§ What you will do: The reply should contain every entry exactly as given, with no pictures in it.

(Recorded data)
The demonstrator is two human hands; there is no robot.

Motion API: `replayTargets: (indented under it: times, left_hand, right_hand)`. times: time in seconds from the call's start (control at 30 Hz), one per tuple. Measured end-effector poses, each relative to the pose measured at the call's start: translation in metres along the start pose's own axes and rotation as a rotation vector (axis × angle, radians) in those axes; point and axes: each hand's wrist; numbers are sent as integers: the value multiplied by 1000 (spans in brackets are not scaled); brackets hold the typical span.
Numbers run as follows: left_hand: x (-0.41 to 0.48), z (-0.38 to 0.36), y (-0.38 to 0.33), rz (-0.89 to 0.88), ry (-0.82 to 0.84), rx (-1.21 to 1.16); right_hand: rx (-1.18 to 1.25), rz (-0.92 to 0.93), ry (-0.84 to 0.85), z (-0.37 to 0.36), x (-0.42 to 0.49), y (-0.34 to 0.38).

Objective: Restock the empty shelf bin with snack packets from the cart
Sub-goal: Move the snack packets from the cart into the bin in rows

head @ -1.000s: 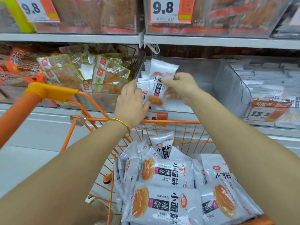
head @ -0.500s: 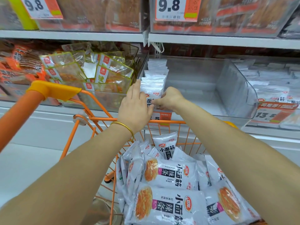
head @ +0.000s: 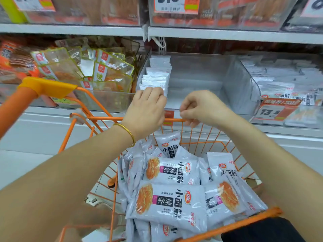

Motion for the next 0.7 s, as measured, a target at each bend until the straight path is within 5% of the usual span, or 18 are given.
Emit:
replayTargets:
  times: [0.13, 0.23, 0.4, 0.53, 0.7]
  left_hand:
    - [-3, 0, -10, -90, 36, 30]
    - [-6, -3, -14, -118, 55, 14]
    - [-6, 1, -10, -108, 56, -62]
    - [2, 7, -6, 111, 59, -501]
    - [22, 10, -13, 360, 492, -1122]
  right_hand:
    - [-703, -47, 415, -29, -13, -30]
    - [-748, -27, 532, -47, -11, -52]
    - [-398, 63, 271, -27, -9, -46]
    - [222, 55, 30, 2, -7, -37]
    - [797, 23, 63, 14, 7, -30]
Point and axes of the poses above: each hand's wrist, its own x-axis towards the middle knuckle, its own z-axis out of the back of the hand, y = z × x
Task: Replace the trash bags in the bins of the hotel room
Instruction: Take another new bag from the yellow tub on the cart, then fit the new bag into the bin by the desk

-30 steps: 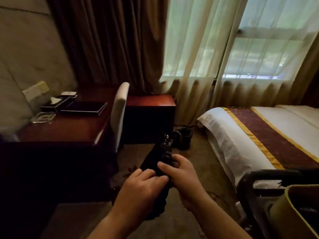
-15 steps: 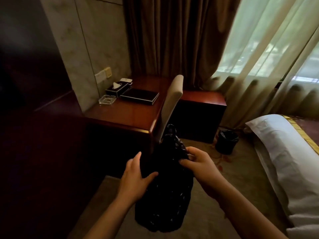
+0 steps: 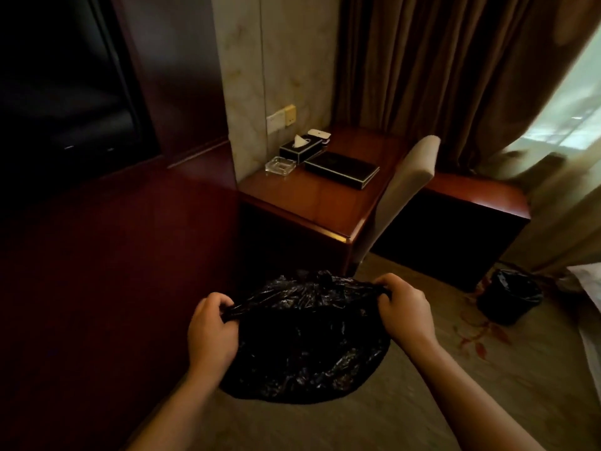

§ Response:
The demonstrator is two human hands; there is no robot.

Motion API: `replayTargets: (indented under it: times, left_hand, right_hand)`. times: time in seconds from the call's start (control at 30 Hz), one per tuple. Measured end-effector poses, each relative to the pose measured at the call's start: translation in metres along the start pose's own axes and rotation as a rotation vector (axis × angle, radians) in those axes; point and axes: each hand's wrist; numbers are sent as integers: the value multiplied by 1000 (spans in brackets are not scaled); brackets hold the typical span.
Numbers run as follows: left_hand: x (-0.41 to 0.48), z (-0.38 to 0.36), y (-0.38 to 0.33), rz (-0.89 to 0.88), ry (-0.82 to 0.84), rx (-1.21 to 1.16); right_hand: rx (-1.18 to 1.25), rz (-0.92 to 0.93), ry (-0.84 to 0.85), z (-0.37 to 0.36), x (-0.42 to 0.49), y (-0.34 to 0.38).

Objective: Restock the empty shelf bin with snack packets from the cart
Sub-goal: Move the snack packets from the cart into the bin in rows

head @ -1.000s: 
head @ -0.500s: 
head @ +0.000s: 

Motion for the next 0.7 s, as measured, a target at each bend until the straight path is within 5% of the usual span, or 18 are given.
Emit:
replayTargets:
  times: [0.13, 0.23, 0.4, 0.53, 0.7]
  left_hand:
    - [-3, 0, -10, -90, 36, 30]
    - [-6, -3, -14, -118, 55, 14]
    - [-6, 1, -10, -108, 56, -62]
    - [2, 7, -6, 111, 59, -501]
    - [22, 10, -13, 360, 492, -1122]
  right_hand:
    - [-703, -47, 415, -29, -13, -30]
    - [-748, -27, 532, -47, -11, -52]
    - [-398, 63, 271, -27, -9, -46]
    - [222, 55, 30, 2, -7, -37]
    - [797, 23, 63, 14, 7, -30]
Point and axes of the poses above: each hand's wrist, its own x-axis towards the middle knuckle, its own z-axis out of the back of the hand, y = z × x
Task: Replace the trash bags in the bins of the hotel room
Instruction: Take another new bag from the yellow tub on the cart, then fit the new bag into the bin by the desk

-30 steps: 
-15 steps: 
+0 steps: 

What the answer needed to say has been said.